Il est Temps de Laisser le Contrôle des Politiques MLS ?

DeCatsye pense qu’il est temps qu’une autre organisation prenne les rênes de la réglementation des politiques MLS, comme le Council of MLSs, le Real Estate Standards Organization, l’Association of Real Estate License Law Officials, ou une nouvelle entité.

Elle préférerait être régulée par une commission immobilière plutôt que par le Département de la Justice (DOJ). Un choix clair pour une meilleure transparence et une régulation plus adaptée.

La NAR Aurait Dû « Faire Plus »

À l’instar de nombreux professionnels de l’immobilier, DeCatsye estime que la NAR aurait dû mieux gérer les litiges sur les commissions.

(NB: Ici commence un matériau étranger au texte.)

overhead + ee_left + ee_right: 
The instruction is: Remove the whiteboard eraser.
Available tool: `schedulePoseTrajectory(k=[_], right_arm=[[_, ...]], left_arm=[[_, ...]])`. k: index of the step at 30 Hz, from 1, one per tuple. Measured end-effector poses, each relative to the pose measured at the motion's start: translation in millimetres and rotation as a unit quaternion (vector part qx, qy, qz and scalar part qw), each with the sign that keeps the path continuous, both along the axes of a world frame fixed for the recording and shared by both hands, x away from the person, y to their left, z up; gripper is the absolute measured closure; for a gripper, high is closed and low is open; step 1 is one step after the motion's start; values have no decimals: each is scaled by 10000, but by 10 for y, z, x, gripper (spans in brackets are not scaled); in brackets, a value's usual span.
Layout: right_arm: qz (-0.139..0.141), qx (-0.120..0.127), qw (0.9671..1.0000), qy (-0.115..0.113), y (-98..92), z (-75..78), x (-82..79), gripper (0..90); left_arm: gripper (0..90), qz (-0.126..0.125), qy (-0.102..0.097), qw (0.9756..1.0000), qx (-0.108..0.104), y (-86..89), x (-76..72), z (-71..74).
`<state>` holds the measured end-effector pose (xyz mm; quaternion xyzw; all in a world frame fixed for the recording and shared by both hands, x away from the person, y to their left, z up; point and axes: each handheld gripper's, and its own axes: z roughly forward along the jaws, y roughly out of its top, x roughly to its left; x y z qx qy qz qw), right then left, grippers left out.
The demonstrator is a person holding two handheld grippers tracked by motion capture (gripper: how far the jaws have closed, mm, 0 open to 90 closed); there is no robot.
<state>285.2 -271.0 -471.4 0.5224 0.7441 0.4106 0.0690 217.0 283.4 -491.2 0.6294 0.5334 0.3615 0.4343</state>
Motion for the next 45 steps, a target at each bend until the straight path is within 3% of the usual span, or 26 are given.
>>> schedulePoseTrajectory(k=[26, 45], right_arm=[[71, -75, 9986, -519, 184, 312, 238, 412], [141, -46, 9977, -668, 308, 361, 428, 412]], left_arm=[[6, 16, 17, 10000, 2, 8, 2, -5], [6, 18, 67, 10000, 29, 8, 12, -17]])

« Si l’équipe législative de la NAR avait fait davantage pour informer les membres du Congrès, il aurait pu y avoir une intervention législative fédérale dans certaines des poursuites qui attaquaient le secteur », déplore-t-elle.

Elle s’insurge contre les montants « ahurissants » des règlements, que peu de membres du Congrès semblent comprendre.

Abandonner le Terme « Realtor » ?

DeCatsye envisage un avenir où Canopy Realtors pourrait devenir Canopy Real Estate Professionals, sans pour autant y pousser.

« Ma mère était Realtor », dit-elle. « Je crois toujours fermement au rôle du Realtor et au Code de déontologie. Mais si nous ne sommes plus une association Realtor, ce sera à cause de forces extérieures, et nous serons prêts. »

Un avenir incertain, mais une chose est sûre : Anne Marie DeCatsye aura marqué son passage par son audace et sa vision. Une histoire à suivre de près pour comprendre les enjeux de l’immobilier de demain, ici au Québec, en France ou en Suisse!